The new TT-101 transitioned from briefs and slides to interactive demonstrations, giving the attendees a hands-on understanding of proposed solutions.

“TT-101 gives leadership a foundational understanding of what Second Air Force is,” said Dr. Brian Davis, Second Air Force chief training officer.

As the unit responsible for 93 percent of Air Force technical training and basic military training, Second Air Force invited representatives from their five wings.

Key speakers engaged with representatives from the 81st Training Wing, 17th Training Wing, 82nd Training Wing, 37th Training Wing and Special Warfare Training Wing. The attendees were given the opportunity to familiarize themselves with the different training curriculums and receive a broad overview of the pipeline for Airmen from before BMT to after technical training graduation.

“We knew we needed to change our methodology to reflect modern technology and accelerate change,” said Lisa Arnold, Second Air Force TT-101 director. “We gamified the training to be more engaging for students, but what were we doing for leadership?”

The interactive demonstrations and discussions for leadership combined two separate sessions into one, bringing enlisted and commissioned leaders together. Panels of Military Training Leaders, Airmen in training and technical school instructors drove interactive discussions.

During TT-101, a Technical Training Expo allowed opportunities for networking and engagement with the newest training methods for Airmen with booths run by members from the various training wings.

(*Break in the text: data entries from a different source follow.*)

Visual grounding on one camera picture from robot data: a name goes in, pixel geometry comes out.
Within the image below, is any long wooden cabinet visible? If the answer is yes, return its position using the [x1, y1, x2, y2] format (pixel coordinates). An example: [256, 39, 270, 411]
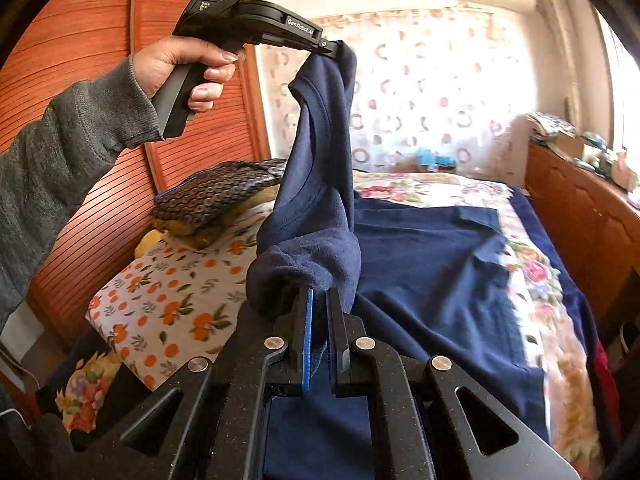
[525, 140, 640, 321]

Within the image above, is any person's left hand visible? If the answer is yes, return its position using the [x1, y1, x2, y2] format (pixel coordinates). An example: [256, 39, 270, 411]
[132, 35, 246, 113]

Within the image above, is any navy t-shirt orange print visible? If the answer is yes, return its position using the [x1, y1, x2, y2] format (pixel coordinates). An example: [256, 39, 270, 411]
[245, 42, 548, 480]

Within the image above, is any yellow pillow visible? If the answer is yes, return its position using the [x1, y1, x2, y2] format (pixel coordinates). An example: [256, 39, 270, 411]
[134, 230, 168, 261]

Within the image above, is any brown chain pattern pillow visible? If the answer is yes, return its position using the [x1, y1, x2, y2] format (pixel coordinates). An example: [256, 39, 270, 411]
[151, 158, 290, 251]

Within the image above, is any tied window curtain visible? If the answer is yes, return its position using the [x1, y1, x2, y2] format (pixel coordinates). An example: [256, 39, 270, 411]
[530, 0, 586, 126]

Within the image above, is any wooden louvered wardrobe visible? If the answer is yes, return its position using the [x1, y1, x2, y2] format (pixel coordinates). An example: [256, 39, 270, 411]
[0, 0, 273, 356]

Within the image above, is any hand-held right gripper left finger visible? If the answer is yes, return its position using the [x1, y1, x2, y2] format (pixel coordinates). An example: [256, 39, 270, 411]
[107, 285, 316, 480]

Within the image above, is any red cloth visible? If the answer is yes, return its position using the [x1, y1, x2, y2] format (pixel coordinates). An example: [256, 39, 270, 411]
[594, 340, 622, 428]

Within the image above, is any circle pattern sheer curtain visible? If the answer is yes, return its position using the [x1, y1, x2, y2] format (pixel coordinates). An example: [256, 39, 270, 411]
[260, 5, 536, 176]

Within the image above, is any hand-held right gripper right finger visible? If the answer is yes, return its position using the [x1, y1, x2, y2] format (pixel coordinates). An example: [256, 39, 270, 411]
[325, 287, 581, 480]

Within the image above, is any person's left forearm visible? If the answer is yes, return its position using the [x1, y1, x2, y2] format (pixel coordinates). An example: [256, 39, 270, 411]
[0, 52, 166, 333]

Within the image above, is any dark fruit print blanket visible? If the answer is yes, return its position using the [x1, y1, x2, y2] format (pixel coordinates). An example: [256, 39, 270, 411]
[35, 330, 151, 451]

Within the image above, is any cardboard box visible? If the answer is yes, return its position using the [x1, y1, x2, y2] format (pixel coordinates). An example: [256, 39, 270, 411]
[555, 132, 587, 159]

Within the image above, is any window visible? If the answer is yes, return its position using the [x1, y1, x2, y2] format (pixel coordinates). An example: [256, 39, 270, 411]
[595, 10, 640, 161]

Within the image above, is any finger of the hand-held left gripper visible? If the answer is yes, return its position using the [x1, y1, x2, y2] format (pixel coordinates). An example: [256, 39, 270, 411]
[260, 30, 347, 58]

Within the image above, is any stack of folded cloths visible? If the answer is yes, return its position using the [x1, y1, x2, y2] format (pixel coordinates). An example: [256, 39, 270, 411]
[530, 112, 576, 137]

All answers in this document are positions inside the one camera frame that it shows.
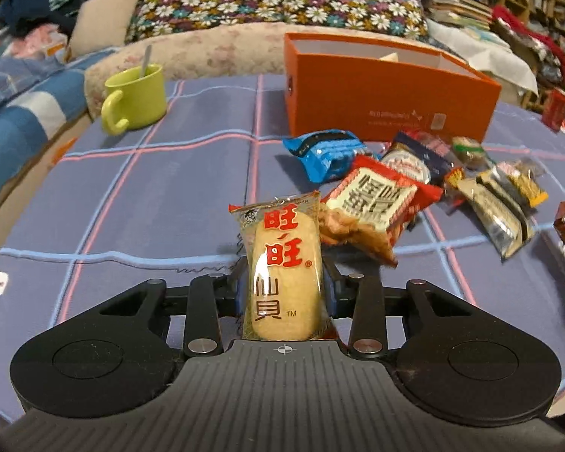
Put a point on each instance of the red soda can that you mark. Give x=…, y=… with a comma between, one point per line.
x=556, y=110

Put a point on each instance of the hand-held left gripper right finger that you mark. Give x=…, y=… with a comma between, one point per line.
x=328, y=292

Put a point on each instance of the yellow black snack packet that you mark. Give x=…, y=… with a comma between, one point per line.
x=527, y=188

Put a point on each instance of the silver black long packet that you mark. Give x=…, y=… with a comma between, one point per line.
x=492, y=219
x=515, y=209

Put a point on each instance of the clear red rice cracker packet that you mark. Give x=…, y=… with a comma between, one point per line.
x=282, y=268

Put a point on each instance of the blue striped blanket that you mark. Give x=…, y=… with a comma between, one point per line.
x=23, y=113

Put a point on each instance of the green mug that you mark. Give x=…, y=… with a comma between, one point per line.
x=136, y=99

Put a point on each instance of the pink printed cloth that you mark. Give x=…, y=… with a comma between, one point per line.
x=33, y=42

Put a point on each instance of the beige pillow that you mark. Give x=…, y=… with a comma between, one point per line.
x=106, y=21

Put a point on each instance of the dark blue clothing heap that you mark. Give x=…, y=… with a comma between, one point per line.
x=33, y=7

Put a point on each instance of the white cloth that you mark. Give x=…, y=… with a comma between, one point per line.
x=489, y=56

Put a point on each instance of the metal spoon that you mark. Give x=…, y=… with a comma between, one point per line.
x=146, y=61

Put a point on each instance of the red white crisps packet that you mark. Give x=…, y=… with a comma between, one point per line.
x=381, y=197

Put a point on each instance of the red knitted cloth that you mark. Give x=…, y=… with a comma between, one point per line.
x=536, y=37

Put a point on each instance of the blue checked tablecloth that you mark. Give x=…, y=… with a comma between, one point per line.
x=169, y=197

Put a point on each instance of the blue cookie packet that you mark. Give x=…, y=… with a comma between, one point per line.
x=325, y=153

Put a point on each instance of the stack of books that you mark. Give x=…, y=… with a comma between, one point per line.
x=456, y=9

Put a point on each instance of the orange cardboard box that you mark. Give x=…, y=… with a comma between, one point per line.
x=358, y=99

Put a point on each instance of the green clear pastry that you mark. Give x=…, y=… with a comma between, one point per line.
x=468, y=150

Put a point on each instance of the blue red foil packet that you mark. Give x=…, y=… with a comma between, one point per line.
x=435, y=149

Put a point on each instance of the black floral cushion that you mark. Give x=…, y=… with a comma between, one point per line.
x=207, y=12
x=353, y=4

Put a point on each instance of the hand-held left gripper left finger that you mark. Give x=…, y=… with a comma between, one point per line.
x=239, y=292

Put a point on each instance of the small red orange packet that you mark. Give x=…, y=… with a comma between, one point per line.
x=454, y=181

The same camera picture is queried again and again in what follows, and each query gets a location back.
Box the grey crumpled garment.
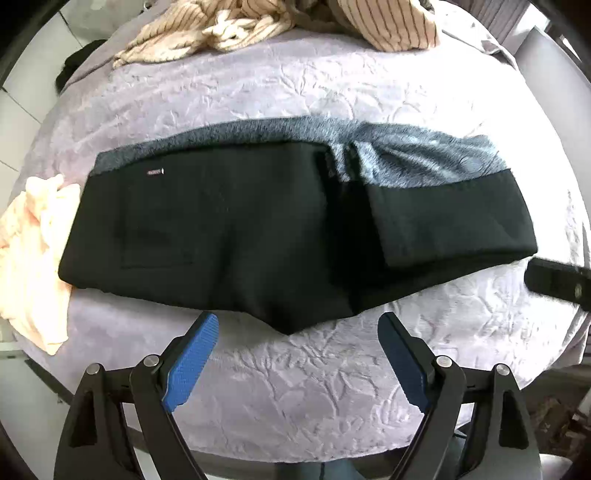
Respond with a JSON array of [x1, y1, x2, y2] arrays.
[[288, 0, 345, 26]]

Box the black pants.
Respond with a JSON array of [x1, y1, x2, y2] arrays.
[[58, 115, 539, 336]]

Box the dark cloth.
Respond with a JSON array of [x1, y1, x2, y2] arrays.
[[54, 39, 108, 89]]

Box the lavender embossed bedspread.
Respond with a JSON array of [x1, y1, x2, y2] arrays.
[[7, 18, 591, 462]]

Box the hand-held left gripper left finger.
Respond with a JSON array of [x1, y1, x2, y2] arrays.
[[53, 311, 220, 480]]

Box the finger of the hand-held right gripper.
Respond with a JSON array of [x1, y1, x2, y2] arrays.
[[525, 257, 591, 306]]

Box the cream striped cloth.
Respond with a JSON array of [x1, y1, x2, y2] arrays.
[[113, 0, 439, 70]]

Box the peach cloth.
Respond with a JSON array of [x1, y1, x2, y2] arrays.
[[0, 174, 83, 356]]

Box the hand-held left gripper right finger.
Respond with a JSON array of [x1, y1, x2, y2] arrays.
[[377, 311, 543, 480]]

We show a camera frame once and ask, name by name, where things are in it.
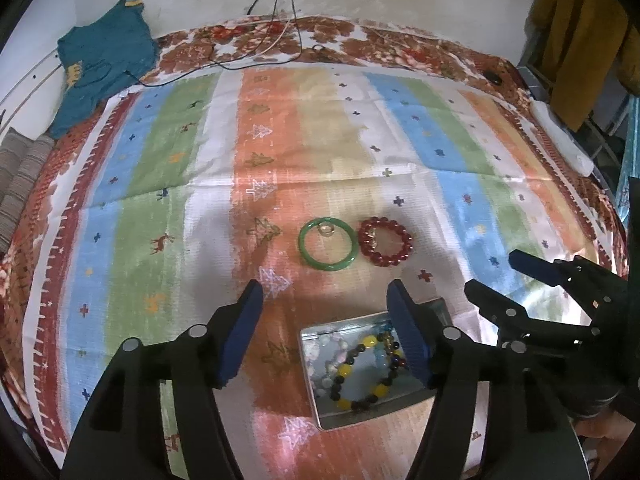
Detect white oblong power strip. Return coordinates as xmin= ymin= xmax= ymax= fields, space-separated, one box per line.
xmin=531 ymin=100 xmax=595 ymax=177

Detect white bead bracelet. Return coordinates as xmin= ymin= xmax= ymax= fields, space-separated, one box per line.
xmin=306 ymin=330 xmax=352 ymax=402

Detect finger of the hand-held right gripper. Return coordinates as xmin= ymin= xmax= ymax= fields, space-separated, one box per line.
xmin=509 ymin=249 xmax=626 ymax=333
xmin=464 ymin=280 xmax=593 ymax=358

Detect blue bead bracelet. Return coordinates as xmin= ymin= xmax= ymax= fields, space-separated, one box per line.
xmin=372 ymin=325 xmax=409 ymax=372

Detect metal frame rack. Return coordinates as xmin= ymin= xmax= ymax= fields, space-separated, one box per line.
xmin=517 ymin=35 xmax=628 ymax=186

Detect white cable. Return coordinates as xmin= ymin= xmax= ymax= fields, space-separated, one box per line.
xmin=254 ymin=21 xmax=292 ymax=57

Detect blue dotted cloth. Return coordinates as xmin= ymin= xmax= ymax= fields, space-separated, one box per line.
xmin=616 ymin=95 xmax=640 ymax=223

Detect yellow and black bead bracelet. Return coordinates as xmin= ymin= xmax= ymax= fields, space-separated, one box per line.
xmin=331 ymin=335 xmax=405 ymax=414

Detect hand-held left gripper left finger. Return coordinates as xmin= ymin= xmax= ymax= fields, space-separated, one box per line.
xmin=60 ymin=280 xmax=265 ymax=480

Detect teal shirt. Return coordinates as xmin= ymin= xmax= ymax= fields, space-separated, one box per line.
xmin=50 ymin=0 xmax=160 ymax=140

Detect green jade bangle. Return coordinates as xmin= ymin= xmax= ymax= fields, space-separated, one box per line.
xmin=298 ymin=216 xmax=359 ymax=272

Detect red bead bracelet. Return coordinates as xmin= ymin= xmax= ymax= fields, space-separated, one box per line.
xmin=357 ymin=216 xmax=415 ymax=267

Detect grey striped pillow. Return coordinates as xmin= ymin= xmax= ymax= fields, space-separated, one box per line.
xmin=0 ymin=127 xmax=55 ymax=256

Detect striped patterned cloth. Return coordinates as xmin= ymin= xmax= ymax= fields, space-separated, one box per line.
xmin=22 ymin=67 xmax=621 ymax=480

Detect mustard yellow jacket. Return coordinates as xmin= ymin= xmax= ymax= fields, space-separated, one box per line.
xmin=529 ymin=0 xmax=640 ymax=132

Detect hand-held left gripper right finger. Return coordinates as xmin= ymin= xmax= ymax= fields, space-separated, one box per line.
xmin=386 ymin=279 xmax=591 ymax=480

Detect silver metal tin box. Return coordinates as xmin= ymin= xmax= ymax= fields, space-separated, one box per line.
xmin=298 ymin=297 xmax=453 ymax=431

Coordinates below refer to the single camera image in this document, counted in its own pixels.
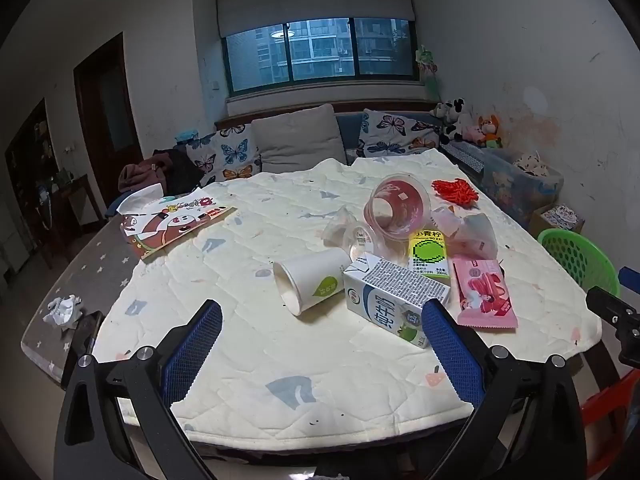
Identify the butterfly print pillow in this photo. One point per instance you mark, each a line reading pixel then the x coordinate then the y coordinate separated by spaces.
pixel 230 155
pixel 395 132

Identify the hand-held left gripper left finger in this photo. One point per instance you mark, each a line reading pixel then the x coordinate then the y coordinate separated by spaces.
pixel 192 352

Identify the pink plush toy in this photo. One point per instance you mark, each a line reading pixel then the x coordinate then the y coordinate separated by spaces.
pixel 472 135

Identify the white plastic wrapper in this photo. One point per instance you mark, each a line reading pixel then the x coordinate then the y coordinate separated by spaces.
pixel 470 235

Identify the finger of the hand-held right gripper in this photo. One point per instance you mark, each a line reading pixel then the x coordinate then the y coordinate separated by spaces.
pixel 630 276
pixel 606 302

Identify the white paper cup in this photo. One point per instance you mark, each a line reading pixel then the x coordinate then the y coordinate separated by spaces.
pixel 310 280

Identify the yellow-green drink carton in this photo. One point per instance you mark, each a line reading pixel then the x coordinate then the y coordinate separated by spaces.
pixel 427 255

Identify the black and white cow plush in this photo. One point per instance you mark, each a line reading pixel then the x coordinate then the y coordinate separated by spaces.
pixel 452 117

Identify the window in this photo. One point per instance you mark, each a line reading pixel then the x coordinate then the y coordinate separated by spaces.
pixel 320 50

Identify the black garment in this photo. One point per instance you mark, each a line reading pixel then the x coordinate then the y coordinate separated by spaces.
pixel 182 170

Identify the teal cloth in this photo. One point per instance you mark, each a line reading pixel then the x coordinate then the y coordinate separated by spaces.
pixel 187 135

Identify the dotted grey fabric box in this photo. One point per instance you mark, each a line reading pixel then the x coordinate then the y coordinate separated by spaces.
pixel 462 162

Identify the cardboard box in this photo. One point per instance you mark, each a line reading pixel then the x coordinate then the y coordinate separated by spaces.
pixel 542 227

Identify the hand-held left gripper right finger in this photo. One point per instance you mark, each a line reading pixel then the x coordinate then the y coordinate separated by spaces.
pixel 450 352

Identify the small clear plastic cup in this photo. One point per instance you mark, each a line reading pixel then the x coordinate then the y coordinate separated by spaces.
pixel 335 227
pixel 365 245

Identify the red plastic stool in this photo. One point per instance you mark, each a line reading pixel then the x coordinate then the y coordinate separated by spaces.
pixel 607 410

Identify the white quilted mat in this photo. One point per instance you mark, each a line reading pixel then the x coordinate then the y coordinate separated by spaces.
pixel 280 375

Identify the black phone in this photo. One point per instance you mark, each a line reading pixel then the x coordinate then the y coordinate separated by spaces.
pixel 82 345

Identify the cream printed cloth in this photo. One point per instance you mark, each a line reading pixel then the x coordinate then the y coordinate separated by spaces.
pixel 530 165

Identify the clear plastic storage bin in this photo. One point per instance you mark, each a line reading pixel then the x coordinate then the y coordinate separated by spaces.
pixel 510 190

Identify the crumpled white tissue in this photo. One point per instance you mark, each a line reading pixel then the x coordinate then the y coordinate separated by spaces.
pixel 62 310

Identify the pink garment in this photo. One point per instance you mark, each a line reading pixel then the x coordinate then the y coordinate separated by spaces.
pixel 142 172

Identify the cartoon tissue box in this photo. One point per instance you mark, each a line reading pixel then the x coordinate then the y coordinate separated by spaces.
pixel 170 225

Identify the wooden side table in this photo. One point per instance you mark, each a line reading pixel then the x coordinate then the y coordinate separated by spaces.
pixel 75 195

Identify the wooden headboard rail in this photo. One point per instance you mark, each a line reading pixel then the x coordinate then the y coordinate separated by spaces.
pixel 235 121

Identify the white and blue milk carton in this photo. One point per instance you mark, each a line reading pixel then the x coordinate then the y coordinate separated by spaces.
pixel 387 295

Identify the dark cabinet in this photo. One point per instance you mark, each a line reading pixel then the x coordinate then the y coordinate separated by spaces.
pixel 32 170

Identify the grey pillow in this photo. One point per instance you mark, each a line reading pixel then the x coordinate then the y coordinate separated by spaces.
pixel 300 137

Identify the pink snack packet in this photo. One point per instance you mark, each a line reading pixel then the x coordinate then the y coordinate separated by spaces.
pixel 482 292

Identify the white roller blind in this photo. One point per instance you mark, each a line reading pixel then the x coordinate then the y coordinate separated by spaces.
pixel 315 0

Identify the dark wooden door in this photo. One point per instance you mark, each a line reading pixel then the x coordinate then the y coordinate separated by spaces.
pixel 107 110

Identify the green plastic basket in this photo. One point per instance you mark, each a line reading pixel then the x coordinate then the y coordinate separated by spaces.
pixel 580 260

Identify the pink-tinted clear plastic cup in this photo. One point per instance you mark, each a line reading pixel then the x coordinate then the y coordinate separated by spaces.
pixel 400 200

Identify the grey star-print mat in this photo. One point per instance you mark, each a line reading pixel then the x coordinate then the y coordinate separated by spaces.
pixel 100 265

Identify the white paper sheet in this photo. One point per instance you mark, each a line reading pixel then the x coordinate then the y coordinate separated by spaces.
pixel 137 200

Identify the stack of colourful books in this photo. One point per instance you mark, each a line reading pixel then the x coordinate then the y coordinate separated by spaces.
pixel 562 216

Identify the orange fox plush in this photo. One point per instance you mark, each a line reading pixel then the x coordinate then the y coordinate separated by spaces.
pixel 490 130

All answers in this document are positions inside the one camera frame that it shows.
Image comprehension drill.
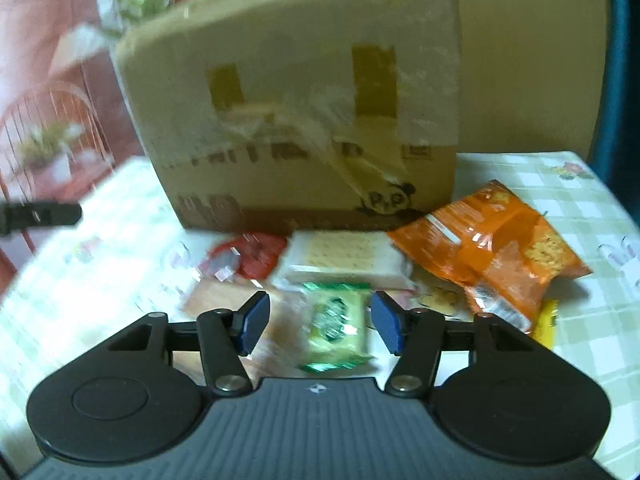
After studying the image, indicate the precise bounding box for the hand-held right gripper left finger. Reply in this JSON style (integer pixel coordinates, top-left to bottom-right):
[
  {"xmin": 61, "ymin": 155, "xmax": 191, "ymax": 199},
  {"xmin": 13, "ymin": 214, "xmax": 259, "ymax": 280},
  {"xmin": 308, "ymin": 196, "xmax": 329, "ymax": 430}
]
[{"xmin": 106, "ymin": 291, "xmax": 272, "ymax": 396}]

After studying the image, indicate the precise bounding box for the yellow snack packet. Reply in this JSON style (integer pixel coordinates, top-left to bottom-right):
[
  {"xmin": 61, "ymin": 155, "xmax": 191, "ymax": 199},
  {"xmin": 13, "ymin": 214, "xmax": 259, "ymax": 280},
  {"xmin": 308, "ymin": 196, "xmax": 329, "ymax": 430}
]
[{"xmin": 530, "ymin": 299, "xmax": 561, "ymax": 352}]

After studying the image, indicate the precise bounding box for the green snack packet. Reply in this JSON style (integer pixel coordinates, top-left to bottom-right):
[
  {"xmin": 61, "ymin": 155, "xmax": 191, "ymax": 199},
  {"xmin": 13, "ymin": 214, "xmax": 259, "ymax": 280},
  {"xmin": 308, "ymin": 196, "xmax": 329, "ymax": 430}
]
[{"xmin": 296, "ymin": 281, "xmax": 377, "ymax": 374}]

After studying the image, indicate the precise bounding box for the wooden panel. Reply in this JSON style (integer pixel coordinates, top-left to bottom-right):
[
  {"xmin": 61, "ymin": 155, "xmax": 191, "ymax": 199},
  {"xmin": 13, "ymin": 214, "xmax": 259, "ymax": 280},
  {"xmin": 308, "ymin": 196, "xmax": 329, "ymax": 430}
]
[{"xmin": 456, "ymin": 0, "xmax": 610, "ymax": 157}]

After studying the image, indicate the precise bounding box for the orange snack bag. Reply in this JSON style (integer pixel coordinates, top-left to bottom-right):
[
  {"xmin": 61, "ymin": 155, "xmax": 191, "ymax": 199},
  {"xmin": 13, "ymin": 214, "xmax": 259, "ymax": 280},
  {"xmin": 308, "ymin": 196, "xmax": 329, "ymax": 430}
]
[{"xmin": 387, "ymin": 180, "xmax": 592, "ymax": 333}]

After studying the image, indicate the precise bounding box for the clear plastic bag liner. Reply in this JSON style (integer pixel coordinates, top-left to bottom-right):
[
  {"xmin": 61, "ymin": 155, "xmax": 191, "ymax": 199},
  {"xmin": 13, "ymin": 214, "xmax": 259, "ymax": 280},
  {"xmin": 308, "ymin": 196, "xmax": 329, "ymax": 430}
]
[{"xmin": 112, "ymin": 0, "xmax": 464, "ymax": 196}]

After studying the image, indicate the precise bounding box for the teal curtain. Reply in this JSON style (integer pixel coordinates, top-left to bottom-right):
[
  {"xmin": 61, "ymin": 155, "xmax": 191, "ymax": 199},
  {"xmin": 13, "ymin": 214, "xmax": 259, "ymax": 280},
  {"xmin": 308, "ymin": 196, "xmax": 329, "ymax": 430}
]
[{"xmin": 589, "ymin": 0, "xmax": 640, "ymax": 196}]

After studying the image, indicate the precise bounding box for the white cracker packet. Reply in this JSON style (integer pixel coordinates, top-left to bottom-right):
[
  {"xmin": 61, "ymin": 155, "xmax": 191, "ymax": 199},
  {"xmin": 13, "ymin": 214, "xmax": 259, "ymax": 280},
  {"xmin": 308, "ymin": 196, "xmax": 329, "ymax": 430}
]
[{"xmin": 272, "ymin": 230, "xmax": 418, "ymax": 292}]

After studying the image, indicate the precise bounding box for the printed wall cloth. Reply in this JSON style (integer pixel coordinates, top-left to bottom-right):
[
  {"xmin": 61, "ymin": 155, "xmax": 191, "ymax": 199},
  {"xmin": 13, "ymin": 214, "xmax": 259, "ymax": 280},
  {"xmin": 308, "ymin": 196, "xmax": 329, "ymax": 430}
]
[{"xmin": 0, "ymin": 0, "xmax": 202, "ymax": 281}]

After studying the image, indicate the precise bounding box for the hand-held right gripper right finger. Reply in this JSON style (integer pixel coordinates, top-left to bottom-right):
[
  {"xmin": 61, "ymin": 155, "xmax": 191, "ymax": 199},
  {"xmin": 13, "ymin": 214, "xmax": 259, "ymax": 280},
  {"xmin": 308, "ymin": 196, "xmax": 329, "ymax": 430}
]
[{"xmin": 368, "ymin": 290, "xmax": 540, "ymax": 396}]

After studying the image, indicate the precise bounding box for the cardboard box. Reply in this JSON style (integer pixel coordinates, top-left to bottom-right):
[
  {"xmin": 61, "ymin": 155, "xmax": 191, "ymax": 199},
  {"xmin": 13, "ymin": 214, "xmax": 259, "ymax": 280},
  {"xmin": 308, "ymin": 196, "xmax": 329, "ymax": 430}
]
[{"xmin": 112, "ymin": 0, "xmax": 464, "ymax": 235}]

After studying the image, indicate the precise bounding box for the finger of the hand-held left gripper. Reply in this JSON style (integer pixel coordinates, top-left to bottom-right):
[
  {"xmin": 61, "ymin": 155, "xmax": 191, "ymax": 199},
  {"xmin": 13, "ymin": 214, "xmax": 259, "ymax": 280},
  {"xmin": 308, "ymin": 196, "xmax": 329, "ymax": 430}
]
[{"xmin": 0, "ymin": 201, "xmax": 83, "ymax": 236}]

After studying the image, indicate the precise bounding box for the red snack packet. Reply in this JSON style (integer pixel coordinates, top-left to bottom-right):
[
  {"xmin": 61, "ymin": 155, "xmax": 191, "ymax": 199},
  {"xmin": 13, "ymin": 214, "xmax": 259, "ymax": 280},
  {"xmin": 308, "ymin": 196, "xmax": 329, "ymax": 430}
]
[{"xmin": 197, "ymin": 232, "xmax": 290, "ymax": 281}]

The utilization of virtual reality has increased students passing, saved training time and resources, improved their technical competencies and better prepared Airmen for the operational force. Most of the wings are utilizing virtual reality platforms to transform the way our technical students learn by submerging them in low-risk training environments.

“By showcasing the innovations in our wings and spearheading critical thought, we are able to cultivate a culture of excellence from the front to develop the Airmen and leaders we need,” said Davis.